Billy Motsinger, age 37, testified for the defendant that Mike Motsinger, who had testified previously, is his son. On the day of the accident he was driving in the area of Olive and California and saw his son's bicycle. He first thought it was 10 to 12 feet from the corner of Olive and California up on the bank, but after observing the intersection prior to his testifying, he decided it was closer to the driveway when he first saw it. He then testified that when he first saw the truck it was right beside the bicycle. He straightened the wheel and Wesley Smith later rode it away. He testified that when you are east of Olive Street, driving toward Olive on California, you have to be right up on the intersection before you get a clear view of the houses, cars and bicycles. He also testified that he had never looked to see from what distance he had a clear view of that intersection and that he had been relying on one of defendant's photographs for this observation.

Defendant argues that the record is so devoid of probative evidence of defendant's intestate's negligence and the minor plaintiff's due care that any judgment must be the result of conjecture and speculation.
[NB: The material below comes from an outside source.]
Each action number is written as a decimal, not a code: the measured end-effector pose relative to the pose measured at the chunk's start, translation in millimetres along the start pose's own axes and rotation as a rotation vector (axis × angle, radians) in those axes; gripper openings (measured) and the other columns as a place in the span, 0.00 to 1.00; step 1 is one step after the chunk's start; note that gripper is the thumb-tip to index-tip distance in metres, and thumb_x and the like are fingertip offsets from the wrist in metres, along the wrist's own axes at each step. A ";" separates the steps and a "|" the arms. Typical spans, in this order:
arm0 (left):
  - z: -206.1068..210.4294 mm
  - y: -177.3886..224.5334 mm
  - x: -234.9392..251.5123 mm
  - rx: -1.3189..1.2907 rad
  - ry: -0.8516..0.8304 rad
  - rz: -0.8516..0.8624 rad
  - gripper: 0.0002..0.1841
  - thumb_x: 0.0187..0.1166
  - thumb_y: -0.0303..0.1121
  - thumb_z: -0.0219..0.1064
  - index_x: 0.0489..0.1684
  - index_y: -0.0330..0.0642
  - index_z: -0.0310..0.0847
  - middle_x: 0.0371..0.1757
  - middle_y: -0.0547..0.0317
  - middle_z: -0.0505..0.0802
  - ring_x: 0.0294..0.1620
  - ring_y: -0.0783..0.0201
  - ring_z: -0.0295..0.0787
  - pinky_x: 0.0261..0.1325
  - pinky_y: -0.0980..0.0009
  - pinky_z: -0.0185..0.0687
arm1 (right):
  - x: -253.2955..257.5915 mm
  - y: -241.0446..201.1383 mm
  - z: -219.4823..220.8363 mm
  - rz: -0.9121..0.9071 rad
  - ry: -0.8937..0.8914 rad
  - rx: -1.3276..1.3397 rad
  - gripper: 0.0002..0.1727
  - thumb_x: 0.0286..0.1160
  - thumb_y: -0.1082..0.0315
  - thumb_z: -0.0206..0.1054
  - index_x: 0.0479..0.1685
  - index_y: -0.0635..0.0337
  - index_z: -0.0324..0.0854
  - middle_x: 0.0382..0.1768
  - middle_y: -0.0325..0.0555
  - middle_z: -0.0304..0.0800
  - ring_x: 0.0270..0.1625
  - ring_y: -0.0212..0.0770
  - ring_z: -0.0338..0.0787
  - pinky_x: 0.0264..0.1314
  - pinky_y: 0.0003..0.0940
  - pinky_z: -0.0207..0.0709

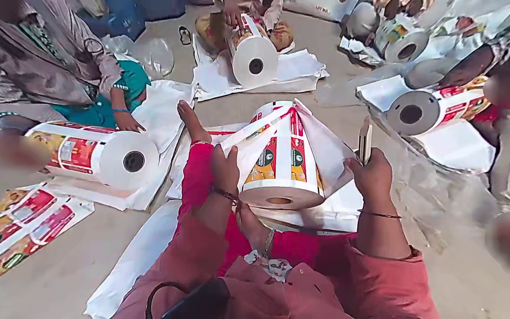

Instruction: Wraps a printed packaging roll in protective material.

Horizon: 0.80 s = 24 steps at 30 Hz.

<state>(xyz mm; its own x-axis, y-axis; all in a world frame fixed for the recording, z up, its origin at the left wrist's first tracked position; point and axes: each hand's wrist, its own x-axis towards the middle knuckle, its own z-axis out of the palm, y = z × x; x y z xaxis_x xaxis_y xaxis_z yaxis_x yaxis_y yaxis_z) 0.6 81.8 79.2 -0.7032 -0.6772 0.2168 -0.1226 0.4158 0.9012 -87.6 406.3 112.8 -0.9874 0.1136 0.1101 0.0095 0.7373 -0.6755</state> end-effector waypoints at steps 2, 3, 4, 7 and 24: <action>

He relies on familiar principles that the negligence on the part of the defendant is a question of fact which must be proved and cannot be based on mere conjecture or speculation; that the mere happening of an accident does not of itself raise any presumption of negligence on the part of the defendant or presumption of due care on the part of the plaintiff; that proof of a mere possibility is not sufficient to prove a fact; that a theory cannot be said to be established by circumstantial evidence unless the facts are of such a nature and so related as to make it the only conclusion that could reasonably be drawn and that it cannot be said one fact can be inferred when the existence of another inconsistent fact can be drawn with equal certainty.

Defendant argues that the evidence proves only that the motorist and bicyclist collided at or near the intersection of California and Olive Streets and that since no witness related any facts which established the routes of either the motorist or the bicyclist or established the conduct of either of them immediately prior to the accident, that any judgment as to the proximate cause of this accident must rely totally on speculation and conjecture and consequently, the plaintiffs have not met their burden of proof.

While we are mindful of the principles cited by defendant, we are also aware of the principle that the absence of eyewitnesses does not always prevent a case from being established and under such circumstances the law requires only the highest proof of which the case is susceptible or which can reasonably be made. Schwanz v. Sangamo Elec. Co., 294 Ill. App. 395, 13 N.E.2d 1007.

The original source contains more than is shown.